* TASK REQUIREMENTS
Reproduce verbatim the lines of the material below, starting at the line with "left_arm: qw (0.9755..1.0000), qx" and ending at the line with "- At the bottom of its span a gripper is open", both inclusive; skip the rest.

* DATA
● ● ● ● ● ● ●
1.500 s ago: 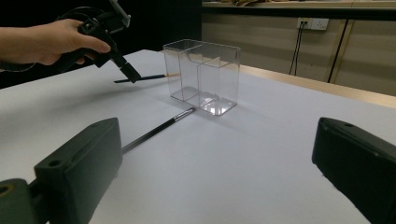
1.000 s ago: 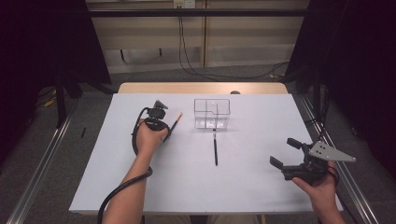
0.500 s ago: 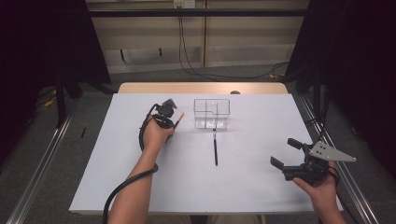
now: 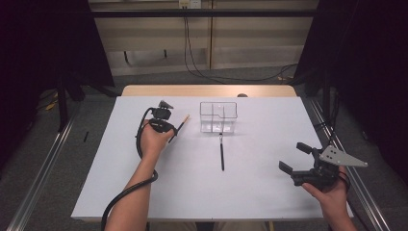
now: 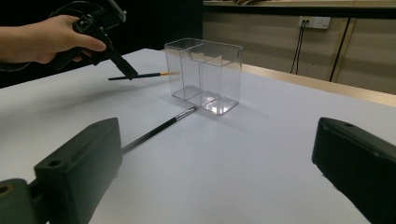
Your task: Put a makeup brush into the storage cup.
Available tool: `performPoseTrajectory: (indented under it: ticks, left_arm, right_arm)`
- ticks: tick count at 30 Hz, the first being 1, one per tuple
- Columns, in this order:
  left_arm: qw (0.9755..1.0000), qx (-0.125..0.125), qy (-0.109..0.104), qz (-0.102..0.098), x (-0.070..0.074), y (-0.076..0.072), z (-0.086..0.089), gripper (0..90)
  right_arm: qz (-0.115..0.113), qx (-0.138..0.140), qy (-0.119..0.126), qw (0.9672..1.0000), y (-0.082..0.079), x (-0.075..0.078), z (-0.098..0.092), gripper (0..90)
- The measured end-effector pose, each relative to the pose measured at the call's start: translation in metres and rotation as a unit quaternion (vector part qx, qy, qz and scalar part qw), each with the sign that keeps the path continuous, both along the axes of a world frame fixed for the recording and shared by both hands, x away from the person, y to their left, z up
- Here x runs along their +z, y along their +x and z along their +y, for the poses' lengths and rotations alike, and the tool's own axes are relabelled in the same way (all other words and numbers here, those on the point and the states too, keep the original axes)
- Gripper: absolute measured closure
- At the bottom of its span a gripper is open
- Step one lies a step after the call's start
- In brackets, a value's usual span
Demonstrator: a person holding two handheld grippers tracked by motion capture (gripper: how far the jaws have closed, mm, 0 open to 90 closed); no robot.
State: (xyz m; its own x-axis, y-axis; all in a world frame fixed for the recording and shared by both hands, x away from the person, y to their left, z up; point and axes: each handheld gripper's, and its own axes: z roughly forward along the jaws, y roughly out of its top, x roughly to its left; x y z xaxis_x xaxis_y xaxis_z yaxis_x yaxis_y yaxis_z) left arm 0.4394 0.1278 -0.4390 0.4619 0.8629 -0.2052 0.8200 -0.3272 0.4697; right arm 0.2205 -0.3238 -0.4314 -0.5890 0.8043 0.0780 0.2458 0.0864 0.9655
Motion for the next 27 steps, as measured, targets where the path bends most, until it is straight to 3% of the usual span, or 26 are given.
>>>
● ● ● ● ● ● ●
* EXERCISE RESPONSE
  left_arm: qw (0.9755..1.0000), qx (-0.125..0.125), qy (-0.109..0.104), qz (-0.102..0.098), x (-0.070..0.074), y (-0.076..0.072), z (-0.086..0.089), gripper (0..90)
  right_arm: qz (-0.115..0.113), qx (-0.138..0.140), qy (-0.119..0.126), qw (0.9672..1.0000), y (-0.082..0.079), x (-0.075..0.078), z (-0.098..0.092), gripper (0..90)
- The measured end-effector pose, each relative to the pose measured at the call's start: translation in metres and rotation as a unit quaternion (vector part qx, qy, qz and scalar part qw), each with the sign that keeps the path continuous, both along the axes of a world frame fixed for the recording and shared by both hands, x away from the person, y to their left, z up
- Here x runs along their +z, y along their +x and z along their +y, for the poses' lengths and rotations alike, and the tool's own axes are relabelled in the same way (all other words and numbers here, those on the point and the states too, keep the original axes)
- Gripper: absolute measured closure
- At the bottom of its span a gripper is open

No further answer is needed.